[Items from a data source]
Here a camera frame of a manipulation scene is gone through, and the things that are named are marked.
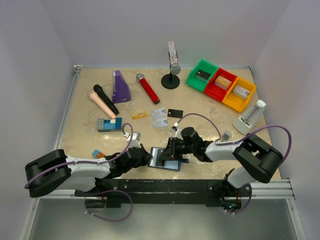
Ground blue leather card holder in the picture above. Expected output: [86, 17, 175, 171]
[147, 147, 189, 172]

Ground black VIP card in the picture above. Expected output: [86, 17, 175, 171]
[167, 108, 184, 119]

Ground silver white credit card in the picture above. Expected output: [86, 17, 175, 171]
[150, 107, 167, 119]

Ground gold VIP card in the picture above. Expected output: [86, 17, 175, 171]
[131, 109, 148, 120]

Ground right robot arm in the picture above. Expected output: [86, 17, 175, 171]
[158, 127, 284, 189]

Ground dark card in green bin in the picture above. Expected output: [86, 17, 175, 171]
[195, 69, 211, 82]

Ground tan card in red bin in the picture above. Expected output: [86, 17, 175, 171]
[214, 76, 232, 90]

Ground white card in yellow bin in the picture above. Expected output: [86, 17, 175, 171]
[232, 85, 251, 100]

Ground blue grey brick block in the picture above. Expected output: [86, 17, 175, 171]
[96, 117, 123, 132]

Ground orange blue toy brick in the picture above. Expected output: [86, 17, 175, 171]
[92, 149, 106, 159]

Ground purple metronome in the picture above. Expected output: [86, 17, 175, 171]
[112, 70, 132, 104]

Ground black microphone stand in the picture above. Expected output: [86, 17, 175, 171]
[161, 73, 180, 90]

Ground yellow storage bin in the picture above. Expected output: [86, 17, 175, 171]
[222, 77, 257, 113]

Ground red storage bin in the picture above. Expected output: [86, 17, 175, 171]
[203, 68, 237, 102]

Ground green storage bin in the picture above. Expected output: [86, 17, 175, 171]
[186, 59, 219, 92]

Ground pink microphone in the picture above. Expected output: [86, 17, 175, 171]
[87, 90, 116, 120]

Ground red microphone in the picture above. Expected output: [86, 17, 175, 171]
[136, 73, 160, 105]

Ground glitter microphone on stand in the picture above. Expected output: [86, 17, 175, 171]
[168, 41, 181, 75]

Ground black microphone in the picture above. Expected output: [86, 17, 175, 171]
[93, 84, 119, 115]

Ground white grey metronome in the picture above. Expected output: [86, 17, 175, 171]
[232, 100, 266, 135]

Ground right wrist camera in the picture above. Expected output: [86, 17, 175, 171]
[171, 122, 183, 140]

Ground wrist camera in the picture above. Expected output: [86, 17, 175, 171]
[124, 131, 141, 148]
[171, 122, 183, 140]

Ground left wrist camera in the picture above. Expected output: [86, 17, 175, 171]
[124, 131, 141, 148]

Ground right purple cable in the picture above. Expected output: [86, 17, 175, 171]
[173, 112, 293, 215]

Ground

[Aim of the exercise] From the line holding "Ground white grey" to the last line of the data above, copy every line exactly and include nothing more.

[Result of the exercise]
Ground white grey metronome in the picture above. Expected output: [86, 17, 175, 171]
[232, 100, 266, 135]

Ground right wrist camera in the picture above. Expected output: [86, 17, 175, 171]
[171, 122, 183, 140]

Ground wrist camera in the picture above. Expected output: [86, 17, 175, 171]
[124, 131, 141, 148]
[171, 122, 183, 140]

Ground left wrist camera in the picture above. Expected output: [86, 17, 175, 171]
[124, 131, 141, 148]

Ground right purple cable in the picture above. Expected output: [86, 17, 175, 171]
[173, 112, 293, 215]

Ground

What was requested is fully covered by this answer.